All Island Credit Corp. v. Lincoln General Insurance

The plaintiff All Island Credit Corp. is a premium finance company which entered into a premium finance agreement (hereinafter the finance agreement) with the nonparty insured (hereinafter the insured) to finance the premiums due and payable under a certain policy of insurance issued by the defendant Lincoln General Insurance Company to the insured. The financed premiums were forwarded to the nonparty broker KRL Enterprises, Ltd. (hereinafter KRL) who, in turn, forwarded the financed premiums to Northern Financial Group, Inc., an agent of the defendant, by a check drawn against KRL’s premium account (hereinafter the check). After the insured defaulted in its payments under the finance agreement, the plaintiff, inter alia, sent a notice of cancellation of the policy to, among others, the defendant. The defendant canceled the policy at the plaintiff s request (hereinafter the cancellation), but did not return the unearned premiums to the plaintiff.

The plaintiff commenced this action for the return of the unearned premiums under the concededly applicable New Jersey *574law (see NJ Stat Ann § 17:16D-14). The plaintiff moved for summary judgment on the complaint. The Supreme Court denied the motion. We reverse and grant that branch of the motion which was for summary judgment on the issue of liability and remit the matter for an inquest on damages.

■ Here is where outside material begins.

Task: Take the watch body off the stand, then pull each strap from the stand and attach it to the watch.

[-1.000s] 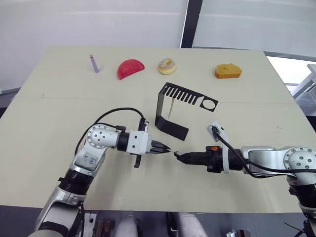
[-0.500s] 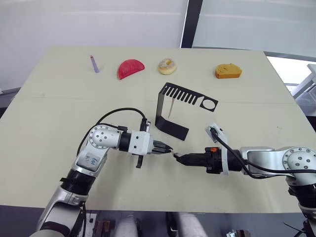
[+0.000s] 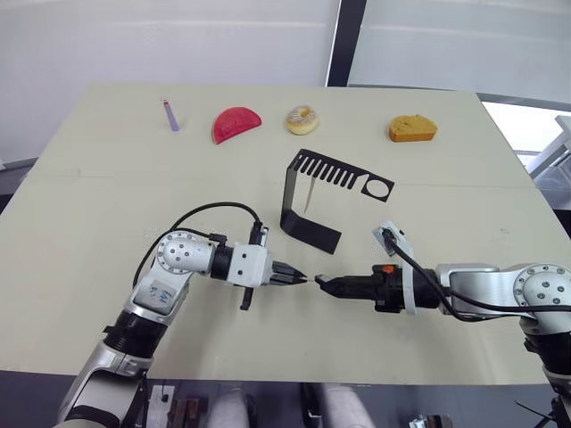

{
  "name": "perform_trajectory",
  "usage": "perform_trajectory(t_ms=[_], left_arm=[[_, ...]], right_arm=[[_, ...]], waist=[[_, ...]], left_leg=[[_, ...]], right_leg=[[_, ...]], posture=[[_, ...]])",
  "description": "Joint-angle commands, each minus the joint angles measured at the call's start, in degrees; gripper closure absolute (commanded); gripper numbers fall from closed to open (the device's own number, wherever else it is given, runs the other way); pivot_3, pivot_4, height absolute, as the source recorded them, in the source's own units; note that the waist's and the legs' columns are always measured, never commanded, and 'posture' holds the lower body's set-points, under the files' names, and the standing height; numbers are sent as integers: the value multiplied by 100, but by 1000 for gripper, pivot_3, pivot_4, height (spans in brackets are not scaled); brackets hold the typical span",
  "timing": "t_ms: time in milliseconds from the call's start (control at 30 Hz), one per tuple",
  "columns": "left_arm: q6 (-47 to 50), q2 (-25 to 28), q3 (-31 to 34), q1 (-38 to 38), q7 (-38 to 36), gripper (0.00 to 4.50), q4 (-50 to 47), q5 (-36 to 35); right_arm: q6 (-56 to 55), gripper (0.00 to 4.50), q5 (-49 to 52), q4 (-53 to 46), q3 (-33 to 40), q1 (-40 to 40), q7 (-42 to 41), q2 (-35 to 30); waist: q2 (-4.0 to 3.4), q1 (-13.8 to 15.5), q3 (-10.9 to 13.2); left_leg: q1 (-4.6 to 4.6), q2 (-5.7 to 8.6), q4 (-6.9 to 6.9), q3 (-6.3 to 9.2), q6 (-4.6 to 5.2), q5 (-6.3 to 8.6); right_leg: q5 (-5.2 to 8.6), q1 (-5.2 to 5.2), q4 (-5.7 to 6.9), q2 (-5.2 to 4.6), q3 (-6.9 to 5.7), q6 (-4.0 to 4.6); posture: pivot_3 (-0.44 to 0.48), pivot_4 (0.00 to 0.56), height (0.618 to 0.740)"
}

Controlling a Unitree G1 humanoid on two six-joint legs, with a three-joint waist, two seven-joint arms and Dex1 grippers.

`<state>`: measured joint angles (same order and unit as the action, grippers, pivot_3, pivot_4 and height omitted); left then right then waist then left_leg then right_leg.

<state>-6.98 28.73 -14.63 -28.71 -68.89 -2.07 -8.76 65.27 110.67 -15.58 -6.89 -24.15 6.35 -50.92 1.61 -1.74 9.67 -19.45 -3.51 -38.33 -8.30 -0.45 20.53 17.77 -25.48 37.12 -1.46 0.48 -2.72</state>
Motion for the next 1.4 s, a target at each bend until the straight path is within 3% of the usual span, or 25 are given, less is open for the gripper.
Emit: perform_trajectory(t_ms=[33, 1400], left_arm=[[-91, -82, -151, -18, 11, 4500, -295, -59], [22, -279, -157, -412, 279, 4500, -149, 322]], right_arm=[[-111, 3007, 233, -210, 89, -137, -84, 33], [80, 3007, 147, -190, -78, -383, -176, -173]], waist=[[0, -2, 0], [0, 2, 0]], left_leg=[[0, 0, 0, 0, 0, 0], [0, 0, 0, 0, 0, 0]], right_leg=[[0, 0, 0, 0, 0, 0], [0, 0, 0, 0, 0, 0]], posture=[[0, 150, 737], [0, 150, 737]])
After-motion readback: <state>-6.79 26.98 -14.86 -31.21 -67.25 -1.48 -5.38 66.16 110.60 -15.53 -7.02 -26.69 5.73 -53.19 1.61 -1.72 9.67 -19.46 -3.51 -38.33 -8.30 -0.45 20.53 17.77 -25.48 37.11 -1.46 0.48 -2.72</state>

New Jersey Statutes Annotated § 17:16D-14 (a) provides that when “a financed insurance contract is canceled, the insurer on notice of such financing shall return whatever gross unearned premiums are due under the insurance contract to the premium finance company for the account of the insured or insureds within a reasonable time, not to exceed 60 days after the effective date of cancellation.” The plaintiff demonstrated its entitlement to judgment as a matter of law on the issue of liability by the submission of the finance agreement, a copy of the canceled check, the notice of financed premium, the notice of cancellation, the defendant’s responses to interrogatories, and a sworn affidavit of Mark Kohn, the plaintiffs senior vice-president, establishing its right to the unearned premiums under the policy.

In opposition, the defendant failed to raise a triable issue of fact on the issue of its liability through the affidavit of its staff attorney and the “acknowledgment of financed premium,” which merely corroborated the material facts upon which the plaintiffs motion for summary judgment was predicated. To the extent that the defendant claims that it never received the premiums from the broker and/or its agent, any loss attributable thereto is a risk borne by the defendant, as the insurer (see Roman v American Fire & Mar. Ins. Co., 281 NJ Super 355, 361, 657 A2d 897 [1995]; Global Am. Ins. Mgrs. v Perera Co., Inc., 137 NJ Super 377, 349 A2d 108 [Chancery Div 1975], affd on op below 144 NJ Super 24, 364 A2d 546 [App Div 1976]).

However, there exists a triable issue of fact as to the amount of unearned premiums due at the time of the cancellation, thereby requiring that the matter be remitted to the Supreme Court, Suffolk County, for an inquest on damages.

The defendant’s remaining contentions are without merit. Skelos, J.P., Fisher, Covello and Eng, JJ, concur.